The DDC manages $13 billion of capital projects in the five boroughs. The agency’s  responsibilities include building infrastructure and public buildings and the Adams administration said Foley will need to meet the mayor’s expectations of better financial management in capital construction while ensuring all projects are aligned with the city’s environmental resiliency efforts.

“Thomas Foley is an experienced professional who understands the infrastructure needs of our city on a granular level, and he has been a steady hand in moments of crisis,” Adams said in a statement.

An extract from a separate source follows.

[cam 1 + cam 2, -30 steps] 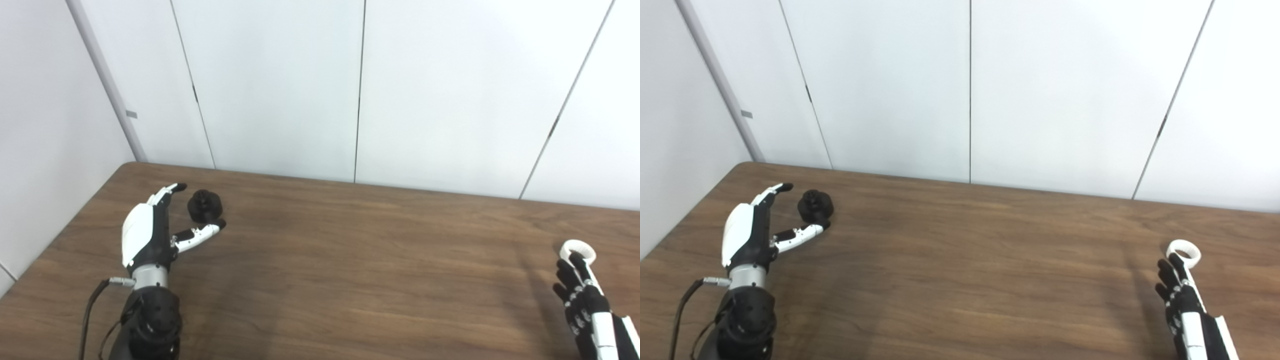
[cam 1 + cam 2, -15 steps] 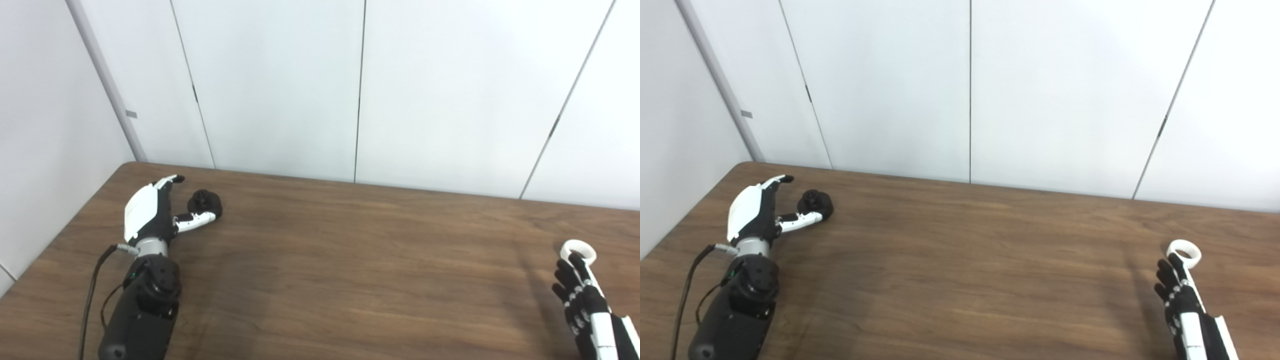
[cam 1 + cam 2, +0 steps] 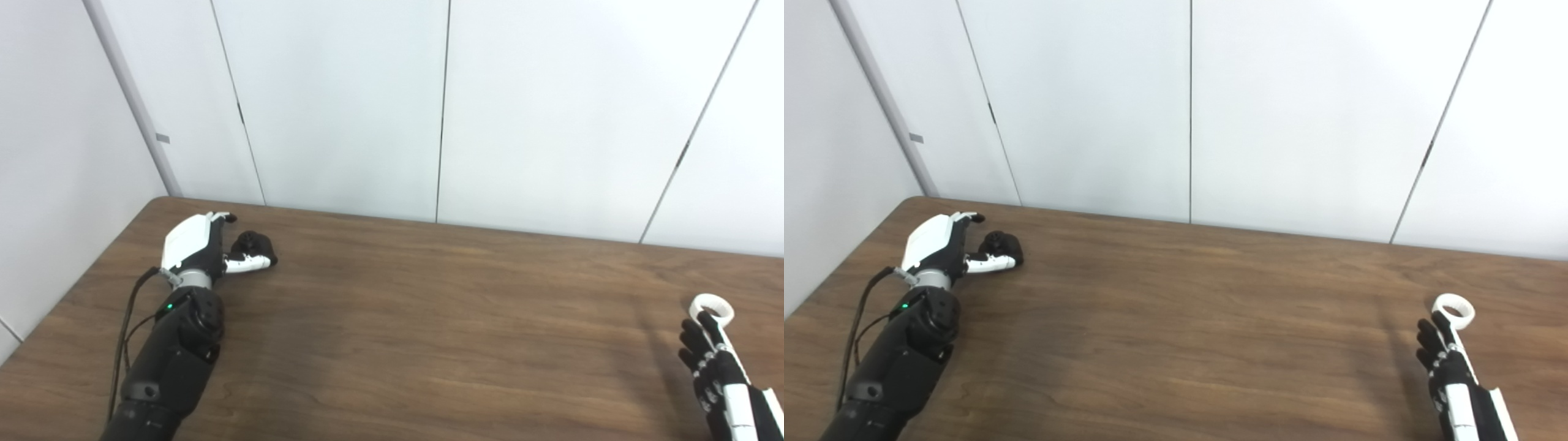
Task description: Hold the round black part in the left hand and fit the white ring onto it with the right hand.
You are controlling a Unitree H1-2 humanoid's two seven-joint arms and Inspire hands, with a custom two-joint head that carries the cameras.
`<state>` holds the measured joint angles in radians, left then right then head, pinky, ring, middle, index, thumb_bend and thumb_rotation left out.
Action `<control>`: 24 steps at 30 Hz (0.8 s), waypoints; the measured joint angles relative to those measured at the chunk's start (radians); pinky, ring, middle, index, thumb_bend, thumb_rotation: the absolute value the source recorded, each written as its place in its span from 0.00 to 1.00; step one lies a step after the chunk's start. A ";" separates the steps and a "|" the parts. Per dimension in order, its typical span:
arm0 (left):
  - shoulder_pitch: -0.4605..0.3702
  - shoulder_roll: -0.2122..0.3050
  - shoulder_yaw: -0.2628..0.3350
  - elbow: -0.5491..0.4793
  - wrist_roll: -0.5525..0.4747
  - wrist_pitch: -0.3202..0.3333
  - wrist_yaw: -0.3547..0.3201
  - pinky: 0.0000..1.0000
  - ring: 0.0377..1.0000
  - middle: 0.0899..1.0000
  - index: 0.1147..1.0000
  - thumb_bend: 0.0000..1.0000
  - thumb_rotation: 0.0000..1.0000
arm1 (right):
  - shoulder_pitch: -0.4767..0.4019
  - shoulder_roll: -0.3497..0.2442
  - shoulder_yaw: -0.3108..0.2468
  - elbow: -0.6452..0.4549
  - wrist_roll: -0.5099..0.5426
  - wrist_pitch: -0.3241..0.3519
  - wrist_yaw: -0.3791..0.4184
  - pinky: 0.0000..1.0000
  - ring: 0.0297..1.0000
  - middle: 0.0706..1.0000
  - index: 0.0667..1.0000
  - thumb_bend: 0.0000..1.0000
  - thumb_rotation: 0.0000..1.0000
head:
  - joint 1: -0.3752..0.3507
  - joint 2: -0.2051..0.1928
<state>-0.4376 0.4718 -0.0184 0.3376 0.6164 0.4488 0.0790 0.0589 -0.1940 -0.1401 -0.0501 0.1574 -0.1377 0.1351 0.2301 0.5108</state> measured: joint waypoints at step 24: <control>-0.013 0.009 -0.029 0.073 -0.021 0.011 -0.005 1.00 0.99 0.92 0.72 0.89 0.34 | 0.010 0.004 0.000 -0.014 -0.012 0.012 -0.001 0.96 0.96 0.94 0.95 0.64 0.95 | -0.006 0.008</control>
<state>-0.4508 0.4809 -0.0473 0.4110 0.5953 0.4602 0.0738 0.0690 -0.1901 -0.1405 -0.0643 0.1459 -0.1255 0.1340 0.2240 0.5185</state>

The DDC has in recent years drawn the ire of local politicians and residents frustrated by ballooning costs and long project delays. A 2017 Center for an Urban Future report found that DDC-managed projects took a median of four years to build, with a median cost of $930 per square foot, more than double the average price tag to build new office space in the city. 

Things started to turn around for the agency in 2019 when de Blasio named Grillo as commissioner, splitting her time between that and her post as president and CEO of the New York City School Construction Authority. That year, the DDC released a plan to cut delays at the agency that called for modernizing its pre-construction phase, creating technology to better track timelines and continuing to pay contractors during budget increases.

During the early days of the coronavirus pandemic, the DDC was in charge of building field hospitals, testing sites, vaccination centers and other facilities.